■ **Exercise brief**:
Check every line of the data below for "black". Copy each one that has it.

■ **Task data**:

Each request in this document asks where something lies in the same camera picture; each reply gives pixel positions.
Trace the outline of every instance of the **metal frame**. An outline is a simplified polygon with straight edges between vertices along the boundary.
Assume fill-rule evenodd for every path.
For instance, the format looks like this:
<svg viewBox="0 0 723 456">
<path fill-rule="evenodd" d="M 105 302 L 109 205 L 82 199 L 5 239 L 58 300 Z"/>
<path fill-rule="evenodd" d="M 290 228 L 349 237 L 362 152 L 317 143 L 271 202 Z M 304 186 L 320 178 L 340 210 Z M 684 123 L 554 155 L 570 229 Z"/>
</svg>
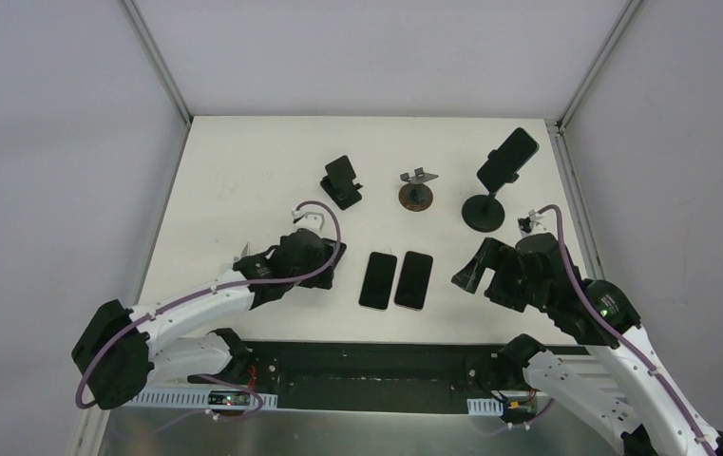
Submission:
<svg viewBox="0 0 723 456">
<path fill-rule="evenodd" d="M 624 36 L 624 32 L 630 27 L 630 24 L 632 24 L 633 19 L 636 18 L 640 7 L 643 6 L 645 1 L 646 0 L 627 0 L 627 3 L 624 4 L 624 9 L 618 15 L 618 19 L 610 29 L 610 33 L 607 34 L 607 39 L 604 40 L 604 44 L 601 45 L 599 52 L 597 52 L 596 57 L 593 59 L 590 67 L 588 67 L 585 77 L 582 78 L 580 86 L 577 87 L 574 96 L 571 98 L 571 101 L 568 102 L 568 106 L 562 112 L 562 116 L 557 122 L 561 133 L 565 133 L 565 129 L 571 123 L 574 115 L 576 115 L 585 95 L 590 91 L 590 88 L 604 68 L 604 64 L 607 63 L 607 59 L 613 53 L 621 37 Z"/>
<path fill-rule="evenodd" d="M 181 91 L 177 86 L 167 63 L 163 59 L 157 43 L 154 40 L 148 25 L 145 23 L 145 19 L 143 18 L 135 0 L 118 0 L 118 3 L 122 7 L 130 27 L 134 30 L 135 36 L 140 42 L 146 58 L 148 59 L 150 65 L 154 68 L 163 89 L 180 115 L 185 130 L 180 155 L 171 180 L 168 182 L 168 191 L 164 198 L 160 219 L 157 222 L 156 230 L 152 233 L 151 248 L 149 249 L 147 258 L 144 262 L 143 276 L 138 288 L 137 299 L 139 299 L 140 293 L 143 290 L 145 277 L 148 273 L 148 264 L 154 253 L 154 248 L 157 244 L 157 237 L 162 227 L 162 219 L 164 219 L 165 210 L 167 208 L 168 201 L 170 200 L 173 183 L 176 179 L 177 173 L 179 172 L 182 151 L 187 143 L 187 138 L 190 134 L 190 128 L 192 126 L 194 116 L 190 113 L 190 110 L 182 97 Z M 565 143 L 564 134 L 566 128 L 579 110 L 586 95 L 598 79 L 598 76 L 603 70 L 610 55 L 617 47 L 620 39 L 624 36 L 625 31 L 636 18 L 637 13 L 644 3 L 645 0 L 627 0 L 623 10 L 616 20 L 616 23 L 611 28 L 604 44 L 601 46 L 593 62 L 588 67 L 585 76 L 582 78 L 582 81 L 577 87 L 577 90 L 563 111 L 561 117 L 558 120 L 546 120 L 549 138 L 551 139 L 554 155 L 560 169 L 560 176 L 565 195 L 569 201 L 573 202 L 573 204 L 571 204 L 572 218 L 576 222 L 575 228 L 582 248 L 585 269 L 588 275 L 593 278 L 603 278 L 604 273 L 599 261 L 599 254 L 596 249 L 593 232 L 591 231 L 587 202 L 581 191 L 577 172 Z M 103 411 L 98 408 L 84 410 L 81 414 L 79 424 L 76 427 L 68 445 L 67 454 L 73 456 L 97 456 L 100 450 L 101 441 L 104 438 L 104 431 L 108 416 L 108 411 Z"/>
<path fill-rule="evenodd" d="M 588 211 L 585 195 L 582 193 L 577 171 L 565 144 L 565 137 L 560 132 L 556 122 L 545 121 L 545 124 L 548 128 L 551 148 L 554 150 L 554 158 L 557 160 L 557 169 L 560 171 L 562 189 L 568 199 L 571 219 L 574 220 L 574 229 L 580 241 L 585 271 L 591 278 L 604 278 L 601 259 L 596 248 L 596 240 L 591 229 L 590 212 Z"/>
<path fill-rule="evenodd" d="M 148 58 L 148 62 L 157 73 L 157 79 L 160 80 L 162 88 L 165 89 L 168 98 L 171 99 L 171 103 L 174 104 L 185 126 L 190 128 L 193 122 L 193 115 L 191 115 L 182 97 L 180 88 L 177 86 L 176 81 L 174 81 L 174 77 L 171 76 L 168 64 L 165 62 L 165 59 L 162 58 L 160 49 L 157 47 L 157 42 L 154 41 L 151 30 L 148 29 L 148 25 L 145 23 L 145 19 L 140 13 L 140 9 L 135 3 L 135 0 L 118 0 L 118 3 L 124 10 L 124 15 L 129 21 L 132 30 L 134 30 L 135 36 L 140 42 L 140 47 L 143 48 L 143 52 L 145 52 L 145 57 Z"/>
</svg>

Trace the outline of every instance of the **metal surface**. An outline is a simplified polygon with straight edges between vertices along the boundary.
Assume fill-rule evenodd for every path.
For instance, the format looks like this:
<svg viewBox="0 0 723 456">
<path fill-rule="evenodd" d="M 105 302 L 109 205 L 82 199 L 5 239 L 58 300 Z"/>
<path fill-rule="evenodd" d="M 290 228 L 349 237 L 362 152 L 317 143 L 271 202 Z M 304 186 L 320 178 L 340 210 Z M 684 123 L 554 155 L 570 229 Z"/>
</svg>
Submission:
<svg viewBox="0 0 723 456">
<path fill-rule="evenodd" d="M 607 34 L 607 39 L 604 41 L 604 44 L 601 45 L 601 48 L 599 49 L 599 52 L 597 52 L 596 58 L 594 58 L 593 62 L 590 64 L 590 67 L 588 67 L 585 77 L 582 78 L 582 82 L 577 87 L 577 91 L 574 92 L 574 97 L 571 98 L 571 101 L 568 102 L 568 106 L 562 112 L 559 126 L 563 133 L 565 132 L 565 128 L 567 128 L 568 124 L 570 124 L 574 114 L 577 113 L 577 109 L 579 109 L 582 100 L 588 90 L 590 90 L 590 87 L 596 81 L 597 76 L 599 76 L 599 73 L 604 67 L 604 64 L 607 62 L 607 59 L 610 57 L 610 54 L 613 53 L 613 49 L 615 49 L 618 45 L 621 36 L 623 36 L 627 28 L 630 27 L 633 19 L 635 19 L 637 12 L 640 10 L 644 1 L 645 0 L 627 0 L 626 5 L 624 5 L 624 9 L 621 11 L 621 14 L 618 15 L 616 23 L 613 25 L 613 28 L 610 29 L 610 33 Z"/>
<path fill-rule="evenodd" d="M 111 431 L 117 426 L 128 434 L 147 432 L 181 413 L 114 410 L 99 456 L 613 454 L 594 430 L 563 407 L 553 407 L 529 431 L 515 427 L 495 436 L 492 432 L 504 426 L 497 417 L 286 410 L 234 423 L 214 423 L 207 415 L 194 415 L 150 438 L 133 441 L 119 440 Z"/>
<path fill-rule="evenodd" d="M 126 19 L 129 21 L 129 25 L 134 30 L 138 41 L 140 41 L 140 46 L 143 48 L 145 56 L 148 58 L 149 63 L 151 63 L 151 66 L 157 73 L 157 77 L 160 79 L 162 88 L 164 88 L 165 92 L 167 92 L 168 98 L 170 98 L 171 102 L 173 102 L 185 126 L 190 128 L 190 125 L 193 122 L 193 116 L 187 108 L 187 104 L 182 97 L 180 88 L 174 81 L 173 76 L 171 76 L 168 64 L 165 62 L 165 59 L 162 58 L 160 49 L 157 47 L 157 42 L 154 41 L 154 37 L 151 35 L 151 30 L 148 29 L 148 25 L 145 23 L 145 19 L 140 13 L 140 9 L 137 4 L 135 4 L 134 0 L 119 0 L 118 3 L 121 4 L 121 8 L 124 10 L 124 14 L 126 15 Z"/>
<path fill-rule="evenodd" d="M 551 148 L 554 150 L 554 158 L 557 160 L 557 167 L 560 170 L 562 188 L 565 190 L 565 198 L 568 200 L 571 218 L 574 220 L 574 229 L 577 232 L 577 239 L 580 241 L 585 272 L 591 278 L 604 278 L 599 252 L 596 249 L 596 240 L 591 230 L 587 203 L 574 169 L 574 163 L 568 153 L 565 137 L 553 121 L 546 121 L 546 126 L 548 127 L 548 137 L 551 140 Z"/>
<path fill-rule="evenodd" d="M 423 170 L 422 167 L 416 168 L 414 170 L 414 176 L 410 177 L 409 173 L 403 173 L 400 175 L 400 180 L 403 182 L 407 182 L 413 185 L 419 185 L 421 183 L 426 183 L 435 180 L 438 178 L 436 174 L 427 173 Z"/>
</svg>

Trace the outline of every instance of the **rusty round base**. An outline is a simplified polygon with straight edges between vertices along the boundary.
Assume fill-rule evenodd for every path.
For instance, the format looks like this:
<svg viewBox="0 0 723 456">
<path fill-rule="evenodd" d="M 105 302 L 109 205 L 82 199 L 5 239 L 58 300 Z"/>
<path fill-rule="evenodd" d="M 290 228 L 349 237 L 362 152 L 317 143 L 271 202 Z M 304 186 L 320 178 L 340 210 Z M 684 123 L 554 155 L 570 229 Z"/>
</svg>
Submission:
<svg viewBox="0 0 723 456">
<path fill-rule="evenodd" d="M 417 203 L 414 201 L 409 194 L 411 193 L 411 190 L 414 189 L 414 185 L 411 183 L 407 183 L 404 185 L 400 192 L 397 194 L 397 198 L 400 200 L 400 204 L 403 205 L 406 209 L 409 209 L 411 212 L 422 212 L 431 207 L 431 204 L 434 202 L 434 194 L 431 192 L 431 189 L 428 188 L 427 185 L 423 185 L 426 187 L 426 200 L 422 203 Z"/>
</svg>

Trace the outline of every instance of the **black smartphone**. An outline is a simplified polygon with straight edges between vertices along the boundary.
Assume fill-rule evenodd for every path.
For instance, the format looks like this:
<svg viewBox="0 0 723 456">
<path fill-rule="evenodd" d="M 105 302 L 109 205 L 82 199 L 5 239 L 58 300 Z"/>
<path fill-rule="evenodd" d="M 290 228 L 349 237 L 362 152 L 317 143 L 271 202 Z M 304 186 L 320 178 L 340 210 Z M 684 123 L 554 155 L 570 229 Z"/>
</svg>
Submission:
<svg viewBox="0 0 723 456">
<path fill-rule="evenodd" d="M 419 311 L 426 304 L 428 280 L 431 278 L 431 266 L 434 258 L 416 252 L 406 252 L 400 280 L 394 292 L 394 303 Z"/>
<path fill-rule="evenodd" d="M 397 256 L 372 252 L 361 286 L 358 304 L 371 309 L 384 311 L 389 306 L 391 286 L 394 284 L 394 268 Z"/>
</svg>

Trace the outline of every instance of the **black panel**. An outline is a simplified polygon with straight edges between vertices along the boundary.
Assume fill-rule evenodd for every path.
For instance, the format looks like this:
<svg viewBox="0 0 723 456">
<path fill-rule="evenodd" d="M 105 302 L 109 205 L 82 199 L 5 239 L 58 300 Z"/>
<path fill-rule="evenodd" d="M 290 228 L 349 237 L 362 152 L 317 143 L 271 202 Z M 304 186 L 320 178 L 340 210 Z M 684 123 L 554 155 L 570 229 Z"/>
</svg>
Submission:
<svg viewBox="0 0 723 456">
<path fill-rule="evenodd" d="M 490 397 L 469 376 L 486 371 L 503 345 L 252 342 L 258 392 L 277 394 L 283 409 L 466 413 L 468 398 Z M 587 354 L 582 347 L 550 347 Z M 227 381 L 245 383 L 243 378 Z M 189 377 L 201 383 L 198 377 Z M 498 379 L 491 384 L 498 385 Z"/>
</svg>

■ **Exercise result**:
Trace the outline of every instance of the **black smartphone**. An outline is a simplified polygon with straight edges between vertices along the boundary.
Trace the outline of every instance of the **black panel**. An outline is a simplified polygon with straight edges between vertices along the boundary.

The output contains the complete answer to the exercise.